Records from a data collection
_ _ _ _ _
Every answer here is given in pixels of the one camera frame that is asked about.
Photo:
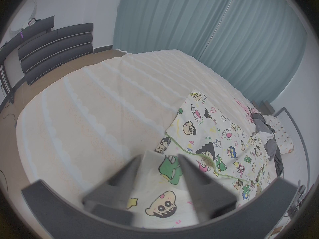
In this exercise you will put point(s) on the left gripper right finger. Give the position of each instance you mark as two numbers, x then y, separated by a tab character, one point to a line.
206	198

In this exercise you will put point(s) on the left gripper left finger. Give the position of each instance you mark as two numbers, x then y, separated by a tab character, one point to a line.
117	188

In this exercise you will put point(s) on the white printed pyjama top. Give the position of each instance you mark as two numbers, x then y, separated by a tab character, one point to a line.
224	133

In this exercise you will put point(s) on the bed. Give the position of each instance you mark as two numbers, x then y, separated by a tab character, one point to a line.
87	121

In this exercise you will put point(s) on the pile of clothes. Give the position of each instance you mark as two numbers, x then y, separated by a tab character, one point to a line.
264	128

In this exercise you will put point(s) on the black garment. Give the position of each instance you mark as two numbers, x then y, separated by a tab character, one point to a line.
278	163

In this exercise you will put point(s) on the pink garment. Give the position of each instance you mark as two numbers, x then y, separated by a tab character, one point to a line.
245	109

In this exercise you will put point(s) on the white printed pillow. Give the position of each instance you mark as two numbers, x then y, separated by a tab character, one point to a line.
281	136

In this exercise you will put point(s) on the grey bedside table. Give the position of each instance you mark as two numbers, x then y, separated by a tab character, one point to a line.
261	107
_ _ _ _ _
TASK DESCRIPTION:
Skip the pictures and transcribe the rest of the records exactly.

ANSWER FOR THIS EXERCISE:
Every answer here is given in pixels of the one camera frame that is asked about.
Photo:
In this exercise you will put point(s) on the left gripper right finger. Give the position of each instance you mark as two numbers, x then y, separated by a tab character, one point to a line.
206	198

In this exercise you will put point(s) on the left gripper left finger. Give the position of each instance you mark as two numbers, x then y, separated by a tab character, one point to a line.
117	188

In this exercise you will put point(s) on the white printed pyjama top. Give the position of each instance you mark as two numbers, x then y, separated by a tab character, one point to a line.
224	133

In this exercise you will put point(s) on the bed. Give the position of each instance you mark as two numbers, x then y, separated by a tab character, one point to a line.
87	121

In this exercise you will put point(s) on the pile of clothes. Give the position of each instance you mark as two numbers, x then y, separated by a tab character, one point to a line.
264	128

In this exercise you will put point(s) on the black garment. Give the position of each instance you mark as two numbers, x then y, separated by a tab character, one point to a line.
278	163

In this exercise you will put point(s) on the pink garment. Give the position of each instance you mark as two numbers, x then y, separated by a tab character, one point to a line.
245	109

In this exercise you will put point(s) on the white printed pillow. Give the position of each instance you mark as two numbers, x then y, separated by a tab character, one point to a line.
281	136

In this exercise you will put point(s) on the grey bedside table. Give the position of each instance you mark as two numbers, x then y, separated by a tab character, one point to a line.
261	107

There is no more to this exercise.